Mutations Coffin-Lowry syndrome of are in the RPS6KA3 gene, located on the short arm of chromosome X (Xp22.2-p22.1). This gene encodes a protein that is part of a family called ribosomal S6 kinases (RSKs) which are involved in signaling within cells. RSK is believed that proteins play a role in several important cellular processes, including cell growth and division, cell specialization and apoptosis. In addition, it is believed that this protein helps control the activity of other genes and plays an important role in the brain. The protein is involved in cell signaling pathways required for learning, memory and long term survival of nerve cells.

They have identified more than 125 mutations in the gene RPS6KA3 in people with Coffin-Lowry Syndrome of. All these mutations reduce or eliminate the activity of the protein RPS6KA3. Some mutations inserted or deleted gene in the genetic material or change the instructions to encode the protein gene. Other mutations change the amino acids in the protein RPS6KA3. These genetic mutations result in the synthesis of little or no protein RPS6KA3; however, it is unclear how the deficiency or absence of this protein causes the symptoms of Coffin-Lowry syndrome. RPS6KA3 functional protein seems to be important for learning and memory, but its role in the skeleton is unknown. In some people with the characteristics of Coffin-Lowry syndrome they have not been identified mutations in the gene RPS6KA3. In these cases, the cause of the condition is unknown.

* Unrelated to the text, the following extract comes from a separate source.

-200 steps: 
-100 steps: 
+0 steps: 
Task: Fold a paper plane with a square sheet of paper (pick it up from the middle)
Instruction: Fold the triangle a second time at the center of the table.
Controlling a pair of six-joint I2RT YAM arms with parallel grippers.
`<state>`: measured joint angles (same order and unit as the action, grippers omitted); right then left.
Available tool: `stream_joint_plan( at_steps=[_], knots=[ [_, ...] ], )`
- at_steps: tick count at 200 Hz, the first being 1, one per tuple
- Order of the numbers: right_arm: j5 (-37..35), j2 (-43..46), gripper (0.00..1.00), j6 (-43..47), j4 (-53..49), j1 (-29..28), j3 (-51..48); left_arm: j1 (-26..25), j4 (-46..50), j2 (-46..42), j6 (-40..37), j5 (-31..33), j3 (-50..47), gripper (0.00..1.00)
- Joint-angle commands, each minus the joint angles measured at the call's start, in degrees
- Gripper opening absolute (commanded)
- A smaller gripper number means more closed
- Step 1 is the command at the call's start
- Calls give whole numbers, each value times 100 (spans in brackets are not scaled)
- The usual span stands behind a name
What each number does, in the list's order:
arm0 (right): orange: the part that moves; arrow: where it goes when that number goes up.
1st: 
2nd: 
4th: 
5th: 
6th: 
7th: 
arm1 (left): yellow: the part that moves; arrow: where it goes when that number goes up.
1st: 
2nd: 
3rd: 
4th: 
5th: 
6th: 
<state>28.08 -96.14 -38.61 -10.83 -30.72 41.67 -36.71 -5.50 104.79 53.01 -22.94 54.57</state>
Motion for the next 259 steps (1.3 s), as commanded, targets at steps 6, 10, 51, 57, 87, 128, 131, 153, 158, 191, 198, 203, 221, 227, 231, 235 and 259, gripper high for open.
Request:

They have identified mutations in the gene RPS6KA3 in some people with intellectual disabilities, but they do not have most of the other characteristics of Coffin-Lowry syndrome. Because the RPS6KA3 gene is on the X chromosome, this disorder is known as mental retardation X - linked

The Coffin-Lowry syndrome is inherited as a dominant pattern linked to chromosome X. An alteration is considered X-linked if the mutated gene that results in the development of patrology is on the X chromosome, one of the two chromosomes sex. Inheritance is dominant if a copy of the altered gene in each cell is sufficient to express the condition. In most cases, males, who have one X chromosome in each cell, signs and symptoms more severe disease than women, who have two X chromosomes in each cell. A feature of the X-linked inheritance is that fathers can not pass X-linked traits to their sons chromosome. Between 70 and 80 percent of people with Coffin-Lowry syndrome have no history of the disease in their families. These cases are due to new mutations in the gene RPS6KA3. The remaining 20 to 30 percent of affected individuals have other family members with Coffin-Lowry syndrome.

Tests in IVAMI: in IVAMI perform detection of mutations associated with Coffin-Lowry syndrome, by complete PCR amplification of the exons of the gene RPS6KA3, and subsequent sequencing.

Samples recommended: EDTA blood collected for separation of blood leukocytes, or impregnated sample card with dried blood (IVAMI may mail the card to deposit the blood sample).